§ Work instruction
Copy exactly the lines of the data below, beginning with the line with "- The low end" and ending with the line with "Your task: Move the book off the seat". Pictures are to be omitted.
%%
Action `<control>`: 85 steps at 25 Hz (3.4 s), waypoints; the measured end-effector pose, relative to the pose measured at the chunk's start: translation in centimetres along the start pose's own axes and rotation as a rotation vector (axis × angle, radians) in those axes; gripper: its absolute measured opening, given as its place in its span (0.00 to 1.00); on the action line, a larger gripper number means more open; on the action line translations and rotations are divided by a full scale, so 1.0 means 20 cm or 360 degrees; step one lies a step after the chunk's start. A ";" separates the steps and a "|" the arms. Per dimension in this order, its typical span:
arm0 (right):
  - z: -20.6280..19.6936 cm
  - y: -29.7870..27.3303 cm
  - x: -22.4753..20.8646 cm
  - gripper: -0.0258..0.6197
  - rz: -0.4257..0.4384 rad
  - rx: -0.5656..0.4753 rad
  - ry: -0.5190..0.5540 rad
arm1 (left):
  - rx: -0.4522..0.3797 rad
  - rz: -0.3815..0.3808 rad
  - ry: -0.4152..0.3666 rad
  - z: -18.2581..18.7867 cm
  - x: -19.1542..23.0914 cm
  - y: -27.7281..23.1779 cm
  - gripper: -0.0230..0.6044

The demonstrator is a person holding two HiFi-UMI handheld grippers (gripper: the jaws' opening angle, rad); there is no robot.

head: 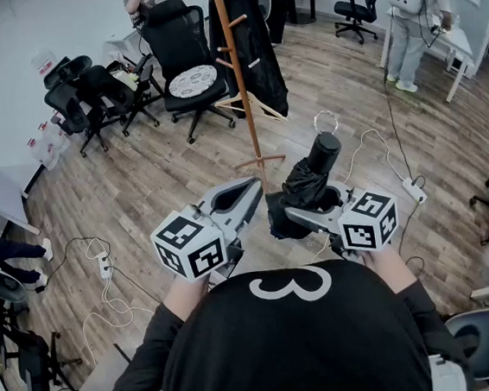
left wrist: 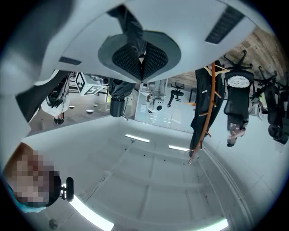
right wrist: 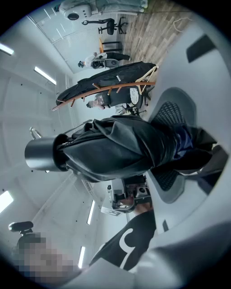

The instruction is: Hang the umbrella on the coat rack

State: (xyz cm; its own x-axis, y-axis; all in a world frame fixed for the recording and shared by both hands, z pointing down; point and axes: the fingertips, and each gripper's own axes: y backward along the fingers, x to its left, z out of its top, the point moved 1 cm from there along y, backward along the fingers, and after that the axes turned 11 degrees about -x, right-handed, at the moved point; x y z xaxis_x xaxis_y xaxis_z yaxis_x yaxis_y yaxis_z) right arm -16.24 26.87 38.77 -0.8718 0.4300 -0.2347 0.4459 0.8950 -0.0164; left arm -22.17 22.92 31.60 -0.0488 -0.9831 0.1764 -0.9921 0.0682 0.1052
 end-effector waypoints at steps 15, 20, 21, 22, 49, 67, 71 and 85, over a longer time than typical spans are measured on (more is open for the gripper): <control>-0.06 0.01 -0.06 0.46 0.0002 0.0048 -0.0005 | 0.0054 0.0043 0.0036 -0.08 0.05 -0.04 0.06; -0.06 -0.05 -0.15 0.46 -0.0021 0.0022 -0.0047 | 0.0062 0.0028 0.0068 -0.11 0.13 -0.09 0.06; -0.06 -0.06 -0.17 0.46 -0.0026 0.0021 -0.0057 | 0.0064 0.0021 0.0071 -0.11 0.15 -0.10 0.06; -0.06 -0.07 -0.19 0.46 -0.0030 0.0020 -0.0067 | 0.0067 0.0016 0.0071 -0.12 0.16 -0.12 0.06; 0.08 -0.63 -1.25 0.46 -0.0161 0.0129 -0.0179 | 0.0127 -0.0065 0.0221 -0.12 1.16 -0.92 0.06; 0.21 -1.11 -1.94 0.46 -0.0075 0.0212 -0.0149 | 0.0057 0.0013 0.0212 -0.07 1.89 -1.39 0.06; 0.22 -1.14 -2.00 0.46 -0.0042 0.0205 -0.0144 | 0.0057 0.0048 0.0194 -0.08 1.92 -1.41 0.06; 0.36 -1.35 -2.27 0.46 0.0201 0.0271 -0.0137 | -0.0004 0.0309 0.0194 0.02 2.17 -1.54 0.06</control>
State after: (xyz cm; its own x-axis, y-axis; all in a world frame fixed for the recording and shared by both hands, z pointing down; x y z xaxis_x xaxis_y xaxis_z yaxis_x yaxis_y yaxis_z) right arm 12.74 -17.77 42.83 -0.7897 0.5189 -0.3272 0.5844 0.7986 -0.1440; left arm 6.22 -21.86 35.65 -0.2243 -0.9237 0.3106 -0.9652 0.2547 0.0603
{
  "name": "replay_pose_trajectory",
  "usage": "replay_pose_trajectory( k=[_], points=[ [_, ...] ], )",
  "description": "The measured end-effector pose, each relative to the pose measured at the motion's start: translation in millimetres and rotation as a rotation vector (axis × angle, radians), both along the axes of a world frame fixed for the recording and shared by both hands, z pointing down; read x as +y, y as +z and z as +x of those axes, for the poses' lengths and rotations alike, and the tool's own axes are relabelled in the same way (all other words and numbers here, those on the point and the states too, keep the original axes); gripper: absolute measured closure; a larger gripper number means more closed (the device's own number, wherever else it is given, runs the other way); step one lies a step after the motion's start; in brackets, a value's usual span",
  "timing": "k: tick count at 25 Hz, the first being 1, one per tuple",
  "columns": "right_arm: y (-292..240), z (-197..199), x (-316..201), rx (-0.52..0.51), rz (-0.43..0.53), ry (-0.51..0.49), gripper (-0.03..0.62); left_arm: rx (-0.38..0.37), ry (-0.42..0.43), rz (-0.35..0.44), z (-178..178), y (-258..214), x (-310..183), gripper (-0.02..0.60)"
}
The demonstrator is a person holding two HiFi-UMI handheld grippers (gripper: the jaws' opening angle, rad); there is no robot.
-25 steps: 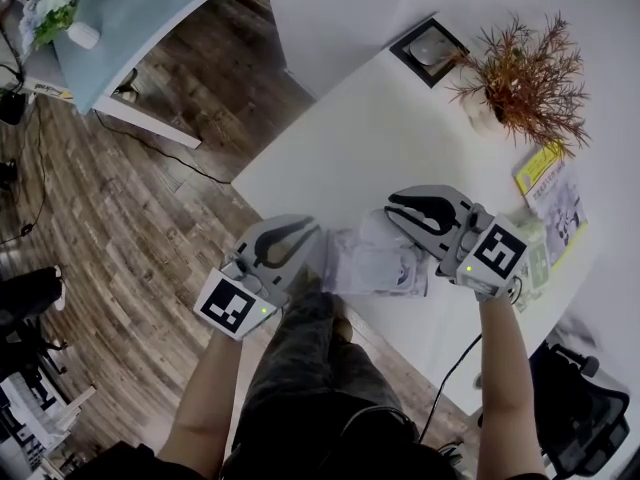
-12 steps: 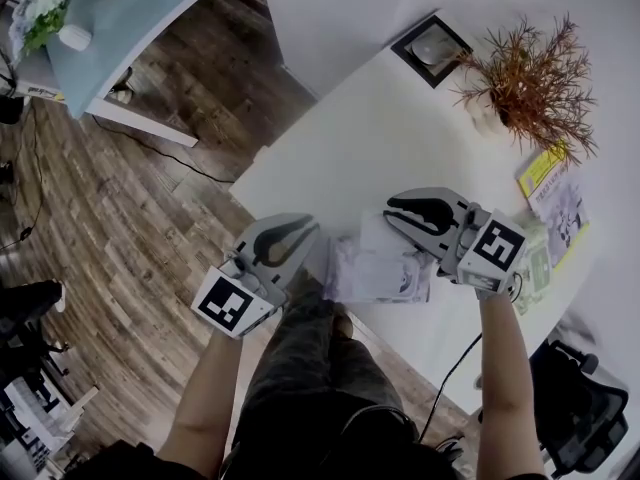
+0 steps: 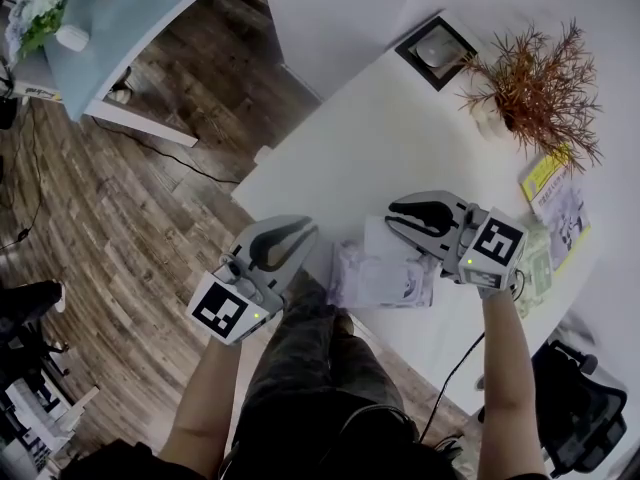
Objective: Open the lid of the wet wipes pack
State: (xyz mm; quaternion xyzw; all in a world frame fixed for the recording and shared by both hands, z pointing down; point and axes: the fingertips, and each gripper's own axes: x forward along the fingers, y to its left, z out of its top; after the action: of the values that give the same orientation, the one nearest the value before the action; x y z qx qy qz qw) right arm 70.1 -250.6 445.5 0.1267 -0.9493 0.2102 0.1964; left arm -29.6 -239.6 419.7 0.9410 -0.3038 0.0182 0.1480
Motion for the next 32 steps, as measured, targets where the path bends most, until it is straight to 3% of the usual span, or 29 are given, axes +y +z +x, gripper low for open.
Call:
replay_pose_trajectory(
  k=[5, 10, 24, 32],
  points=[
    [8.0, 1.6, 1.7, 0.027, -0.028, -0.014, 0.513, 0.006, -0.007, -0.011, -3.9, 0.1, -1.0, 0.531],
    [21.0, -2.0, 12.2, 0.125, -0.008, -0.096, 0.536, 0.024, -0.016, -0.006, -8.5, -8.0, -3.0, 0.531],
    [11.7, -0.9, 7.8, 0.102, 0.021, -0.075, 0.540, 0.030, -0.043, 0.005, -16.2, -13.9, 4.3, 0.529],
    [-2.6, 3.9, -1.2, 0.073, 0.117, -0.013, 0.540, 0.027, -0.033, 0.004, -6.5, -13.9, 16.4, 0.531]
  ],
)
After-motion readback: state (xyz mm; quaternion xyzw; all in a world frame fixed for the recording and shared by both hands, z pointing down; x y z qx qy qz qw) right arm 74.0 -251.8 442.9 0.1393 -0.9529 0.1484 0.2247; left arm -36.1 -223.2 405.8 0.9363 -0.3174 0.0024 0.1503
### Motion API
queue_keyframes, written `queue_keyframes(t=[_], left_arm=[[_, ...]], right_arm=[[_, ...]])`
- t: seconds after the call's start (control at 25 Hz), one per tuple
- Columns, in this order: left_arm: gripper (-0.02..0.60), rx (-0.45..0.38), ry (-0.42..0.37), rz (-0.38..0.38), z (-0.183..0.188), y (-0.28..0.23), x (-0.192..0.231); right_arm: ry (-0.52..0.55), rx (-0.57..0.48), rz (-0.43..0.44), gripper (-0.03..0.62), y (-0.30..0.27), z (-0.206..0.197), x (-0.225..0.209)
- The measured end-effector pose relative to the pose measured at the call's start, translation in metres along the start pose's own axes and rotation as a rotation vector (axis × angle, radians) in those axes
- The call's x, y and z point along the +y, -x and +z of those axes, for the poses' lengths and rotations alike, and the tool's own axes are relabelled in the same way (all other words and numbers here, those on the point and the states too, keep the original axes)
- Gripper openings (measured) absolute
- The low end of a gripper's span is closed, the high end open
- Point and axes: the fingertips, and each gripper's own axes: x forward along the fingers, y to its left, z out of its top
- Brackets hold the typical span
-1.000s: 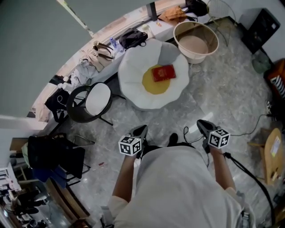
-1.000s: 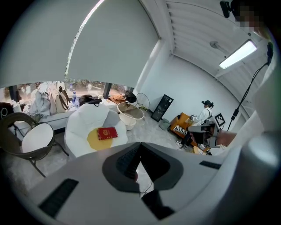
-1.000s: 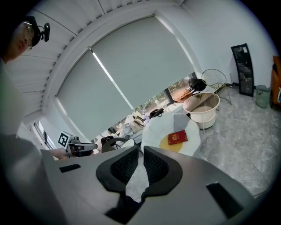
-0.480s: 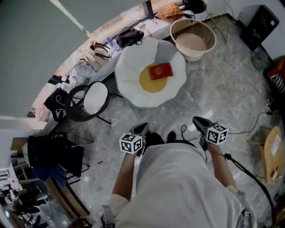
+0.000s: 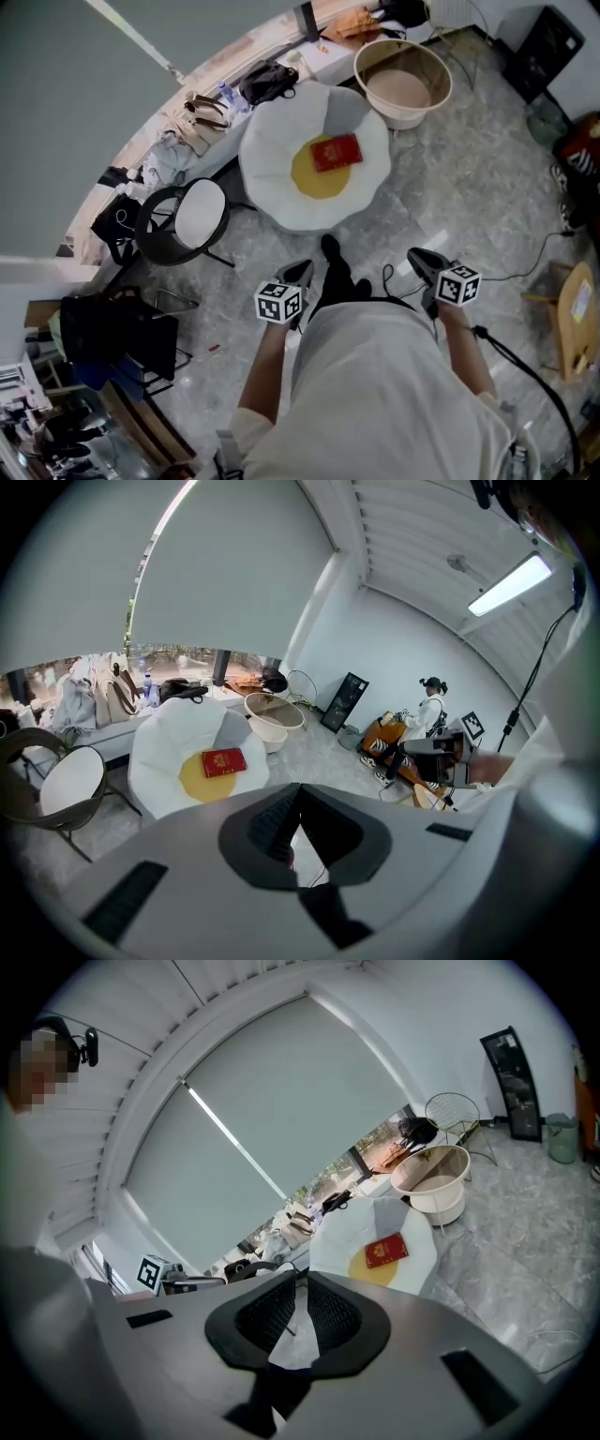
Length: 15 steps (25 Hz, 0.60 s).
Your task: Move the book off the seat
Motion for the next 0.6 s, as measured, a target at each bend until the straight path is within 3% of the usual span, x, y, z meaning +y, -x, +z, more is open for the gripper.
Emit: queue_keyframes(t=[0.6], left_arm=[[0.003, 0.029, 0.001, -0.057, 0.074, -0.060, 0.044]], right_arm=[[-0.020, 0.005, -0.082, 0.057, -0.045, 0.057, -0.028]])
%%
§ Response for this exercise
- The low end of a gripper's span is closed, the high end open
- Point and axes: the fingertips, and each gripper's own axes: x forward along the fingers, y to its left, z out of its top
- Brackets hold the typical span
-1.000s: 
-1.000s: 
-1.000s: 
-0.480s: 
+0.000s: 
Length: 15 steps (25 Hz, 0.60 s).
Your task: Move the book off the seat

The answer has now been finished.